Colloquium: Timothy D. Taylor

Timothy D. Taylor

January 27, 2023 | 3:30PM
Fulton Recital Hall, Goodspeed Hall 4th floor

Conceptions of Creativity in Film and Television Production

Timothy D. Taylor
Professor, Departments of Anthropology, Ethnomusicology, and Musicology, UCLA

This presentation historicizes and problematizes the Romantic conception of creativity that exists in film and television production and, in some studies of them, how it is employed both to honor and justify the management of those who are thought to be creative. Such individuals are endowed with what I call, drawing on Foucault, the creative function.
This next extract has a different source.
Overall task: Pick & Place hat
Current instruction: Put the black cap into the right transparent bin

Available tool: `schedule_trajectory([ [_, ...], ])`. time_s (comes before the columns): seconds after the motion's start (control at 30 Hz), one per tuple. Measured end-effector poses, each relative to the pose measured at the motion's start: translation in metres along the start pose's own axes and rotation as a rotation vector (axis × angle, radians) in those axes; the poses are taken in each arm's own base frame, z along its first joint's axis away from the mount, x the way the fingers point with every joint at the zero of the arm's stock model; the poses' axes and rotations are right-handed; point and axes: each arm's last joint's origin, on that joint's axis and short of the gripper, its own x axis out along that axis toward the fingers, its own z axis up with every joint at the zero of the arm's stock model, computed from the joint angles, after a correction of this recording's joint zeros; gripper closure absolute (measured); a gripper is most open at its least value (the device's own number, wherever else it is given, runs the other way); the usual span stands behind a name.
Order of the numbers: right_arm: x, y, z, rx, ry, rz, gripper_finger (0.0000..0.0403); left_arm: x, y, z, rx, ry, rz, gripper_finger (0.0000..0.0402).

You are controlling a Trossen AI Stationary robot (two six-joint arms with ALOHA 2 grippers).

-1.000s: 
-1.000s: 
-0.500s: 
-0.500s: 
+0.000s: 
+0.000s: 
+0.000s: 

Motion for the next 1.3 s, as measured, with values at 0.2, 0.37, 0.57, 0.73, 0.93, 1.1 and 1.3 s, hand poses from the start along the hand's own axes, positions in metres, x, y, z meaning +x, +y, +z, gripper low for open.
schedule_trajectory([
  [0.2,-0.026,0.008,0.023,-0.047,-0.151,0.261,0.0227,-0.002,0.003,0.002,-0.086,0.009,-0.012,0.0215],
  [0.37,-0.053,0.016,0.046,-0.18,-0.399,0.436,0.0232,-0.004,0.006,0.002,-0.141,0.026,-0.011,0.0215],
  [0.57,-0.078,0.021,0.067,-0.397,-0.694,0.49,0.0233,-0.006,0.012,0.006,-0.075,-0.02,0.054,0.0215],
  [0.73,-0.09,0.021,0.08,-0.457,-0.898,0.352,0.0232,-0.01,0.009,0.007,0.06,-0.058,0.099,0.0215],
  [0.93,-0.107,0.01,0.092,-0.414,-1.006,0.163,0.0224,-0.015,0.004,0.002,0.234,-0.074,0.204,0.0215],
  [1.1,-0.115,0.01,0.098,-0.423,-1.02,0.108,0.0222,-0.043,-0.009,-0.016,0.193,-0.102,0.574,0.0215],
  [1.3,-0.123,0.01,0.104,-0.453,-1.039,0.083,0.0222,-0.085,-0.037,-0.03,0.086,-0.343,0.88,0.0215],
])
The creative work of composers in film and television is treated both as a natural resource—a raw material in need of refinement that is acquired through accumulation by dispossession—and a critical component of a complex cultural product that is made to order. This presentation also examines the Western construction of creativity as an exclusively male faculty, an idea promulgated since the nineteenth century that continues into the present. I also discuss my interlocutors’ views of their own creative freedom and agency.

About Timothy D. Taylor

Timothy D. Taylor is a professor in the Departments of Anthropology, Ethnomusicology, and Musicology at UCLA. He is the author of many books and articles, most recently, Working Musicians: Labor and Creativity in Film and Television Production, to be published early in 2023 by Duke University Press. He is currently completing a book that collects his recent writings employing anthropological value theory, and is working on a book about background music in early television programs.